*Exercise details*: Using the records below, write out again exactly the lines that begin at the line containing "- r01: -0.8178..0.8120" and end at the line containing "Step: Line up", and no other lines.

*Data*:
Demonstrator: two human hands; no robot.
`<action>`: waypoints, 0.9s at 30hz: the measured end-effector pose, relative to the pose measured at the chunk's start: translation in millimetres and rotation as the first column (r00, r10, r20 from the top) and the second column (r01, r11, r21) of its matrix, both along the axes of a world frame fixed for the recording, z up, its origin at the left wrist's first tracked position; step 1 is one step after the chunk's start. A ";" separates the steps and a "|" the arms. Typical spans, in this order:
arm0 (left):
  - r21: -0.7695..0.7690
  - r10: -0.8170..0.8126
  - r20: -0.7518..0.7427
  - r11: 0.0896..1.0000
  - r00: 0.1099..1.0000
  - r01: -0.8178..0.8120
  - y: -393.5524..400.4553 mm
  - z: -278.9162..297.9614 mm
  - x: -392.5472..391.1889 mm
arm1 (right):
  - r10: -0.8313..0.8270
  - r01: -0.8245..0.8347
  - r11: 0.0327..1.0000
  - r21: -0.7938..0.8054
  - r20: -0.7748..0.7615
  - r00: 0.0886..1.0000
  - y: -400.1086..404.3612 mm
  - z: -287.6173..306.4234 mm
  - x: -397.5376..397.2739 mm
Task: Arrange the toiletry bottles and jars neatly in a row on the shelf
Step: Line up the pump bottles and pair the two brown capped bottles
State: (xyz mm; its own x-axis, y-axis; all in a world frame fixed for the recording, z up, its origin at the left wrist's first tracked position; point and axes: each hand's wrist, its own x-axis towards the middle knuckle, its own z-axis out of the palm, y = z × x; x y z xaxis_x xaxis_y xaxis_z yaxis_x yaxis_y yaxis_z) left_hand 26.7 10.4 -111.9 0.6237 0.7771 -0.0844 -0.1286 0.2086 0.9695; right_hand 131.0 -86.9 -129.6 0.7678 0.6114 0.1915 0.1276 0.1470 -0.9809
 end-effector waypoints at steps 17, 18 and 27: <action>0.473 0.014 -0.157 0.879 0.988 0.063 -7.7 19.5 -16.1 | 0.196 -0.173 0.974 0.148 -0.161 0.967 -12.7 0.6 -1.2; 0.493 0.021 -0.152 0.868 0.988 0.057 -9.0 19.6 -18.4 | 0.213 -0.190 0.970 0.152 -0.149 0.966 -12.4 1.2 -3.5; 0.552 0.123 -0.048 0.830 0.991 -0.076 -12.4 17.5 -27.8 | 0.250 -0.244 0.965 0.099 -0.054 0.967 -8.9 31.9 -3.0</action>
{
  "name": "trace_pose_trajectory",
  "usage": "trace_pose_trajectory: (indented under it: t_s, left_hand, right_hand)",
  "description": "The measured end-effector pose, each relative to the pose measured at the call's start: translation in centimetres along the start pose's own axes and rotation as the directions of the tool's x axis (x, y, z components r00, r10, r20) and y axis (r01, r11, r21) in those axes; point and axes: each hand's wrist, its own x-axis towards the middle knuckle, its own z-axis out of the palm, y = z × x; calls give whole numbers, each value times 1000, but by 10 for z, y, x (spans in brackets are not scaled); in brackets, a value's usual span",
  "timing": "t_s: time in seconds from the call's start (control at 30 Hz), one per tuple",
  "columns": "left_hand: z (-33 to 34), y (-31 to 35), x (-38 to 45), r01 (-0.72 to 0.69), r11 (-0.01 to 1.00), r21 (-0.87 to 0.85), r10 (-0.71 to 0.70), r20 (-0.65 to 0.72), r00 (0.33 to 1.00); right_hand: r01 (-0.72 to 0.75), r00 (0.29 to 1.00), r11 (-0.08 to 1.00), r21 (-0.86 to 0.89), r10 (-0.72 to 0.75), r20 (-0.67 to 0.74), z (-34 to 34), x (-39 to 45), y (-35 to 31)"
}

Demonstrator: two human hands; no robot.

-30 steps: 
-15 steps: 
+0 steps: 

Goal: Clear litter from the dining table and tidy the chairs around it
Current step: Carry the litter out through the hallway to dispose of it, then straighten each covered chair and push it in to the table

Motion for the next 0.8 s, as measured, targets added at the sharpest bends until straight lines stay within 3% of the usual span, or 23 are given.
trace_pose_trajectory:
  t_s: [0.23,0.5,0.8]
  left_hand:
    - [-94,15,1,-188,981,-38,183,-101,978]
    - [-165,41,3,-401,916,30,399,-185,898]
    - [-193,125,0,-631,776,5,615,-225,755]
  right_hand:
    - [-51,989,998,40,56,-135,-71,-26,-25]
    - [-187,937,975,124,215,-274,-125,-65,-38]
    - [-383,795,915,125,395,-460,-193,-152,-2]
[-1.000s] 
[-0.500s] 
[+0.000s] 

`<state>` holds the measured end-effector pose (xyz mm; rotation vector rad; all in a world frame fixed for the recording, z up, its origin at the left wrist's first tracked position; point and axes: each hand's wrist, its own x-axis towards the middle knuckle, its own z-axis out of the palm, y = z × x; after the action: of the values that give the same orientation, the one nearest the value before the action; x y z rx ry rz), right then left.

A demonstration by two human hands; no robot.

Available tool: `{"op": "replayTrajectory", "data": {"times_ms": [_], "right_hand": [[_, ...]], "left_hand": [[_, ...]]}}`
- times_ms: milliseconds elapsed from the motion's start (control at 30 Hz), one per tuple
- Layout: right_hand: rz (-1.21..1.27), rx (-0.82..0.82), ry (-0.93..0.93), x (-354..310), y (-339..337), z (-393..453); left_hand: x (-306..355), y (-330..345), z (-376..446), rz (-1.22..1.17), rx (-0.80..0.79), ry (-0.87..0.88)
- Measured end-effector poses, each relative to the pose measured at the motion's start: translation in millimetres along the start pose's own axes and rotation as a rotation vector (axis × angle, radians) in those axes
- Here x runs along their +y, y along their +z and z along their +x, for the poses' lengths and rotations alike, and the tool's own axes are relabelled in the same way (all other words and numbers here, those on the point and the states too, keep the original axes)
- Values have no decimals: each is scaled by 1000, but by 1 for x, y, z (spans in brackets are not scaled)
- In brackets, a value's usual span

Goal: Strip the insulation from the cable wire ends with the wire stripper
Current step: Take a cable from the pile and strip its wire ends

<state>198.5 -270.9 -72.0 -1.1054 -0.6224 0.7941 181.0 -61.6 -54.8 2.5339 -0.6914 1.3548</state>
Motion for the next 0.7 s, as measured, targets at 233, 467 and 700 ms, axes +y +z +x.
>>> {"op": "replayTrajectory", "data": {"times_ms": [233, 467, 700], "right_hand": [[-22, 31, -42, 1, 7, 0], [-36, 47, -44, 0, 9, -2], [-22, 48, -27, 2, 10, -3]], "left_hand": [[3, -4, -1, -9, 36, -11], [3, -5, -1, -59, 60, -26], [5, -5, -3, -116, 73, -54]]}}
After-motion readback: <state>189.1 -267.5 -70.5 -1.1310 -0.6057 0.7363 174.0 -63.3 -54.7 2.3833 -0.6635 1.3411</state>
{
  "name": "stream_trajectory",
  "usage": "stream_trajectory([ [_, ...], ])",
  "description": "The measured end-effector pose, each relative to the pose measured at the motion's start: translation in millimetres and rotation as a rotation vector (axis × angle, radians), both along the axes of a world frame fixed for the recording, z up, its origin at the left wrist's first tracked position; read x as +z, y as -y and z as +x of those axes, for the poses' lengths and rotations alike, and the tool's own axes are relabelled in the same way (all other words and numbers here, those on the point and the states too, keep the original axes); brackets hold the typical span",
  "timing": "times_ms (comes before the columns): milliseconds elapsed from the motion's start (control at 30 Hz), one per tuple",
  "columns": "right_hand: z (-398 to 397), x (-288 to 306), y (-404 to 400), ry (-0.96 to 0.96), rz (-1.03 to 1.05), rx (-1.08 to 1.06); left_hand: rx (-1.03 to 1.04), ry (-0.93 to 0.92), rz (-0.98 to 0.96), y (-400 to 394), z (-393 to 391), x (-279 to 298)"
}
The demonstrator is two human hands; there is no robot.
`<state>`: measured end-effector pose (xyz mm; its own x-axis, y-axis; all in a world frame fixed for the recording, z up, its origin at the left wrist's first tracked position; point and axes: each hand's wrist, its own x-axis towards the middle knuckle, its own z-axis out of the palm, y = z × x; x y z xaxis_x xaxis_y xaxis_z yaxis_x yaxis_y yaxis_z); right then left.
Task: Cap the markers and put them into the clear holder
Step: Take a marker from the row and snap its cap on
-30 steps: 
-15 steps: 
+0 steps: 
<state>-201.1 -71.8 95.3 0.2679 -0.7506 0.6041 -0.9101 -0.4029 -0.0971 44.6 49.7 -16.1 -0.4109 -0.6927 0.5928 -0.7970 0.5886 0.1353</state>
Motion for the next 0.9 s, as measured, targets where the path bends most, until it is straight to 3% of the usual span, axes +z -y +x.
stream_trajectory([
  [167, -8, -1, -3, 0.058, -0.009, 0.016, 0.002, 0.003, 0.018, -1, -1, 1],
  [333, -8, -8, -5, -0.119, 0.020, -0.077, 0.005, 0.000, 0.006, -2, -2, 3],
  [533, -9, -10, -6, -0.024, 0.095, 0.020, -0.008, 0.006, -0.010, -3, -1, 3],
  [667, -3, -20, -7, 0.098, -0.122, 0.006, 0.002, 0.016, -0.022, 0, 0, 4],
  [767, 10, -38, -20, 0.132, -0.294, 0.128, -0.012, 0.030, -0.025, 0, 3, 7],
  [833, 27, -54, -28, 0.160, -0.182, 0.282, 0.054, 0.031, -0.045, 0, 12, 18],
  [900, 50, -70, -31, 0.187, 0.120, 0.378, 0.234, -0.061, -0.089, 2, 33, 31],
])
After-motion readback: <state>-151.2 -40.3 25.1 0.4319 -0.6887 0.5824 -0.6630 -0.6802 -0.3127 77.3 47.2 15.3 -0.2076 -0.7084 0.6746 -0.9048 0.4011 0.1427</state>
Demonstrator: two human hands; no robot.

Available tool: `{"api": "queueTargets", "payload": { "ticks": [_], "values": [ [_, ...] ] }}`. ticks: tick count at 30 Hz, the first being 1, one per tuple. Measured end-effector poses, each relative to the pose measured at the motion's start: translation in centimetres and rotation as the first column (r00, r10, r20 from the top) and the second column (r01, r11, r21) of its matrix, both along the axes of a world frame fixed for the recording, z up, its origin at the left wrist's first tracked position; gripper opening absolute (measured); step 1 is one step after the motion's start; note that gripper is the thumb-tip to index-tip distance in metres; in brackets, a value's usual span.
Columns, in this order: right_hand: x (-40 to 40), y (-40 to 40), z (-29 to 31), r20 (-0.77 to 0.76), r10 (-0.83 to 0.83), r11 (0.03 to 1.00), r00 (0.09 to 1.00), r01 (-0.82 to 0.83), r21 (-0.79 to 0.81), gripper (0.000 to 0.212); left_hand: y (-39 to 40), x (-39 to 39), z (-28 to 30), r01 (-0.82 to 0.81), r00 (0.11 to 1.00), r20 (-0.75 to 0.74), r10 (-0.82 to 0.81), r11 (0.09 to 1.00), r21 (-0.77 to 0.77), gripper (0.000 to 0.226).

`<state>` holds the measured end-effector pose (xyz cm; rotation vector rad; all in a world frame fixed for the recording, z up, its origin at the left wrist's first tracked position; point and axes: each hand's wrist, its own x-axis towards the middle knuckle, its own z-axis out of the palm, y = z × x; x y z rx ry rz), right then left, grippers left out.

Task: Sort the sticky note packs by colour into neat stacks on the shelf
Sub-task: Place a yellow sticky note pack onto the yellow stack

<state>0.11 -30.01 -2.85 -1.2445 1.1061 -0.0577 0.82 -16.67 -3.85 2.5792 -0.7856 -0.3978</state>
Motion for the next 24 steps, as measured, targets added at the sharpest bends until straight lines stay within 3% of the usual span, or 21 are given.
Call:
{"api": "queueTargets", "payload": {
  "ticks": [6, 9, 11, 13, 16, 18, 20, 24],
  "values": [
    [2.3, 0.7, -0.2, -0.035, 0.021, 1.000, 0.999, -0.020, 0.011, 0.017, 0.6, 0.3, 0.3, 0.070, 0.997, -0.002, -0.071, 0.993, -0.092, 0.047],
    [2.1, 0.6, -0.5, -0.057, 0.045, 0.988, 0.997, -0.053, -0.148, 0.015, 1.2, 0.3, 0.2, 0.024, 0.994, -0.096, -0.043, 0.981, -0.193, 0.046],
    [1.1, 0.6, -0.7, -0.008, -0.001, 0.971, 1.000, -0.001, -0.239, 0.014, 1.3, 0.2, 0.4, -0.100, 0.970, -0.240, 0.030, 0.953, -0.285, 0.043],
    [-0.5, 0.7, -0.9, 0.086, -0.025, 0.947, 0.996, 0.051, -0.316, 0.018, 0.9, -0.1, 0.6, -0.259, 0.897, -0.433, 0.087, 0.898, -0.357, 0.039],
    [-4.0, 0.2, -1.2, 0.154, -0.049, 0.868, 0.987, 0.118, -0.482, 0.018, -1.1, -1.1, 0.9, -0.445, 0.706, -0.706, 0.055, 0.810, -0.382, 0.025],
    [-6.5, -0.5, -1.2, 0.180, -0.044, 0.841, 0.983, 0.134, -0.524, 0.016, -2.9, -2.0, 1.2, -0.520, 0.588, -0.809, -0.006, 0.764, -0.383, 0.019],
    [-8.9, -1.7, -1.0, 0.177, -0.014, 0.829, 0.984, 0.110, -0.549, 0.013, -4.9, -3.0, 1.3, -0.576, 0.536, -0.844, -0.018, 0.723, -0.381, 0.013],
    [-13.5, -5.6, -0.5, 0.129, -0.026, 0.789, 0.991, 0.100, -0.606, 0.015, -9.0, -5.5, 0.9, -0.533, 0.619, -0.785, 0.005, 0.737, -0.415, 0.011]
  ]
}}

*Answer for this exercise*:
  - r01: -0.8178..0.8120
  - y: -393.5524..400.4553 mm
  - z: -278.9162..297.9614 mm
  - x: -392.5472..391.1889 mm
arm1 (right):
  - r10: -0.8313..0.8270
  - r01: -0.8245..0.8347
  - r11: 0.0327..1.0000
  - r21: -0.7938..0.8054
  - r20: -0.7748..0.7615
  - r00: 0.0886..1.0000
  - y: -400.1086..404.3612 mm
  - z: -287.6173..306.4234 mm
  - x: -397.5376..397.2739 mm
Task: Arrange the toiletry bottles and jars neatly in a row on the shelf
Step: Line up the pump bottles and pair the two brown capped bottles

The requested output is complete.